About this exercise: Print out the full material below, exact in every line, with no images included.

◆ ◆ ◆ ◆

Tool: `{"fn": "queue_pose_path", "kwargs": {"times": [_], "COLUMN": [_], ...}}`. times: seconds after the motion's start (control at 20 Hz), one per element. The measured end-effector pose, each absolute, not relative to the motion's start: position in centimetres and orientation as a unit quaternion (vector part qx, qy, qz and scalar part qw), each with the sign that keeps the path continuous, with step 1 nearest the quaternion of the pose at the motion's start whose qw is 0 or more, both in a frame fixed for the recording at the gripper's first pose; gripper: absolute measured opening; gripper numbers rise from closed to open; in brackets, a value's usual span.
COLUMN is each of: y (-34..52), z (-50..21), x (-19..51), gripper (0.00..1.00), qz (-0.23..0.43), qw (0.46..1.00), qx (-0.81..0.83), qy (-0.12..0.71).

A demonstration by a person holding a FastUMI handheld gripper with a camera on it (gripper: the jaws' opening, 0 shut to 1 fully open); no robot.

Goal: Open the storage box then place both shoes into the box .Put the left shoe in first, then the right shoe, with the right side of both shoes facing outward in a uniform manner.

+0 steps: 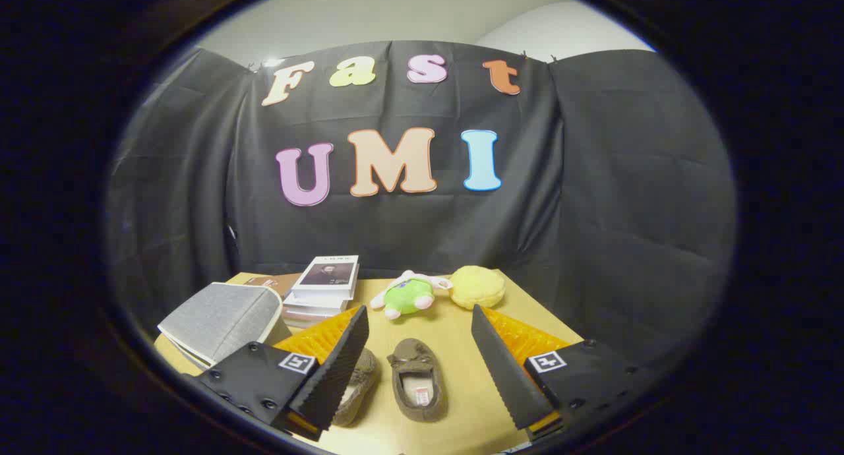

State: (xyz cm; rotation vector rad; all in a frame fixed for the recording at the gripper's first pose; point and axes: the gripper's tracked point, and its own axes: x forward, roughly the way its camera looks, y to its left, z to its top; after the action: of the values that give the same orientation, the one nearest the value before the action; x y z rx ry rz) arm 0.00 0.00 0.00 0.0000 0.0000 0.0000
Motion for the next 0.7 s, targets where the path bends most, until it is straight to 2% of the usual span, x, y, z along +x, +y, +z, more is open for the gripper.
{"fn": "queue_pose_path", "kwargs": {"times": [0.7], "y": [2.0], "z": [0.0], "x": [-0.3], "gripper": [1.0], "qz": [0.025], "qw": [1.0], "qx": [0.003], "qy": [-0.001]}}
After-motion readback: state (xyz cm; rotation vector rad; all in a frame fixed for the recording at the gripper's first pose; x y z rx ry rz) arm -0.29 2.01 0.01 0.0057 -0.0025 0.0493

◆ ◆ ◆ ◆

Output:
Tool: `{"fn": "queue_pose_path", "kwargs": {"times": [_], "COLUMN": [_], ...}}`. times: seconds after the motion's start (control at 20 Hz), one per element. The measured end-effector pose, each absolute, not relative to the motion's start: position in centimetres and orientation as a unit quaternion (vector part qx, qy, qz and scalar part qw), each with the sign that keeps the path continuous, with step 1 nearest the quaternion of the pose at the motion's start whose qw is 0 or more, both in a frame fixed for the recording at the gripper's first pose; gripper: absolute measured opening; gripper numbers rise from closed to open; in brackets, a value's usual span.
COLUMN is each of: y (-34..52), z (-50..21), x (-19..51), gripper (0.00..1.00), qz (-0.23..0.43), qw (0.46..1.00), qx (-0.81..0.83), qy (-0.12..0.71).

A demonstration by a person holding a FastUMI handheld gripper with a camera on it (gripper: the jaws' opening, 0 shut to 1 fully open); no robot.

Goal: Open the storage box then place both shoes into the box .Put the left shoe in first, then the right shoe, with the right side of both shoes facing outward in a uniform manner.

+0 steps: 

State: (xyz cm; rotation vector rad; all in a frame fixed for the recording at the gripper's first pose; point and axes: the gripper's tracked point, and its own axes: x forward, roughly the way its camera looks, y to its left, z to its top; after the action: of the values that give the same orientation, the one nearest the value before the action; x y z rx ry rz) arm 0.00 0.00 0.00 0.0000 0.0000 0.0000
Motion for the next 0.7 s, targets where the path bends most, until it is straight to 2% of the usual span, x, y, z along +x, +y, +z, more is open for the gripper.
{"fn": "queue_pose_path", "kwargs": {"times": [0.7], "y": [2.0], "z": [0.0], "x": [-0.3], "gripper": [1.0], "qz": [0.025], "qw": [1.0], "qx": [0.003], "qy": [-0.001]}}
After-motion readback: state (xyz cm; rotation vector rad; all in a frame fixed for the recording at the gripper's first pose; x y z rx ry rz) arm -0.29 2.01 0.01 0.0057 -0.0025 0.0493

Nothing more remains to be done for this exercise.